IntroductionPresenilin-1 (PS1) is a macromolecular protein found on the endoplasmic reticulum and Golgi apparatus. It is a transmembrane protein, which can form a complex with APP in cells and participate in the transport and post-synthesis processing of APP. Human-type progerin1,2 has anti-apoptotic effects, while mutant progerin-1 is easily cleaved by caspases and can increase amyloid in neurons.
Presenilin-1 (PS-1) is a macromolecular protein on the endoplasmic reticulum and Golgi apparatus, consisting of 467 amino acid residues, and the chromosomal localization of its gene is 14q243。Progerin-1 in the human brain increases with age, affecting the memory of older adults. Mutations in the PS-1 gene, which encodes the protein, are thought to be closely related to the pathogenesis of Alzheimer's disease.
Biological structure
Progerin-1 is composed of 467 amino acid residues, and its gene is chromosomely localized at 14q24 3。
There are genetic polymorphisms in the PS1 gene, and 2 alleles are common. Allele 1 is a at the 3rd end of its exon 8, intron 16 is A, and allele 2 is C.
If PCR (polymerase chain reaction) is performed with appropriate primers, the PS1 PCR product is cleaved with the restriction enzyme BamH1. The product of allele 1 can be cleaved at that site, while the product of allele 2 is not, which can be distinguished. The incidence of AD is higher in the 1 1 genotype than in the 1 2 or 2 2 genotype.
Research
Effect of Presenilin-1 (PS1) overexpression on tau phosphorylation: Different PS1 plasmids were transfected on NC-108 cells, and the effects of overexpression of presenilin-1 on tau phosphorylation were observed by immunodouble standard, immunoblotting, immunocytochemistry, MTT, Western blot and other methods.
ResultsThe immuno-labeling showed that ps1 was mainly distributed in neurons and coexisted with phosphorylated tau protein in the brains of patients with sporadic AD. Western blotting showed that phosphorylated tau protein was increased in NG-108 cells transfected with wild-type PS1 group and familial Familial Alzheimer Disease (FAD)-mutant progerin-1 (MPS1) plasmid group compared with the empty plasmid group. The MTT method did not detect a significant difference between the transfected cells in these two groups and the control group.

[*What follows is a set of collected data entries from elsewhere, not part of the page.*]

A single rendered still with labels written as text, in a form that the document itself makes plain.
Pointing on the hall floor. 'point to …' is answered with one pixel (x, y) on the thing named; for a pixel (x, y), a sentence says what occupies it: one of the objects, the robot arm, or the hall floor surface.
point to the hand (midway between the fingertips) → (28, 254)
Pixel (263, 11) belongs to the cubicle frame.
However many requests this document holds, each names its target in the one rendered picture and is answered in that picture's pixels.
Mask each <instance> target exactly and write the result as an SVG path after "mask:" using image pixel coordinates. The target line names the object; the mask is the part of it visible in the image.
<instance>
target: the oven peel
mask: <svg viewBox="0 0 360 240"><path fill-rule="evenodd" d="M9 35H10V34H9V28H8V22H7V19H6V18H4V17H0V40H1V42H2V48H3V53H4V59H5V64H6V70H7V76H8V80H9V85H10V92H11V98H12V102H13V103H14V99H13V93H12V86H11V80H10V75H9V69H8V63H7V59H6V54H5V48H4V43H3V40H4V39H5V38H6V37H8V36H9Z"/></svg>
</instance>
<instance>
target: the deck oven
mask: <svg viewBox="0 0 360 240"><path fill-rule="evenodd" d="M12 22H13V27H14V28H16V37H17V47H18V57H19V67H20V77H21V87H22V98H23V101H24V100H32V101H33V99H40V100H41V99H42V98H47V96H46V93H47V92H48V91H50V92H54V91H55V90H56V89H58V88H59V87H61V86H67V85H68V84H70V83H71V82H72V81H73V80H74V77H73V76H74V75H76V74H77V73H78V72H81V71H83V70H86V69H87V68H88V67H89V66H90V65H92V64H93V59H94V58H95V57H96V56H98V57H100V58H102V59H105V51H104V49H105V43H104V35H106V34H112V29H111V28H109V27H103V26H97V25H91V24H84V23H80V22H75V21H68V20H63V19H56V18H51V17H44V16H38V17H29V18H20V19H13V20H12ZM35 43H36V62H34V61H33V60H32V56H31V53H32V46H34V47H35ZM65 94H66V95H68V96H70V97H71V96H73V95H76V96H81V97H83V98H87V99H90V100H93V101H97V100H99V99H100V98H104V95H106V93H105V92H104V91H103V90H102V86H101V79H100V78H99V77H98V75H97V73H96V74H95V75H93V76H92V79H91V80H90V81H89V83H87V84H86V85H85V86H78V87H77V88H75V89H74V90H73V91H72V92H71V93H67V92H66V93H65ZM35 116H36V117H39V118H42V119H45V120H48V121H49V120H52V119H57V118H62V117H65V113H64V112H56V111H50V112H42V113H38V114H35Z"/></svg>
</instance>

The transfection group of PS1-EGFP plasmid was observed by confocal microscopy, and it was found that PS1-EGFP was mainly distributed on the surface of the cell membrane or organelles in the early 12 h after transfection, and then PS1-EGFP was mainly diffusely distributed in the cytoplasm.
At the same time, immunocytochemistry showed that there was obvious phosphorylation of tau protein in some ps1-egfp-transfected cells, and these phosphorylated tau proteins could form aggregates with ps1-egfp protein. After administration of the phosphatase inhibitor gangtanic acid, PS1-EGFP-transfected cells contained more phosphorylated tau protein than untransfected cells. ConclusionsWild-type PS1 may be involved in the pathological changes of tau protein in sporadic Alzheimer's disease.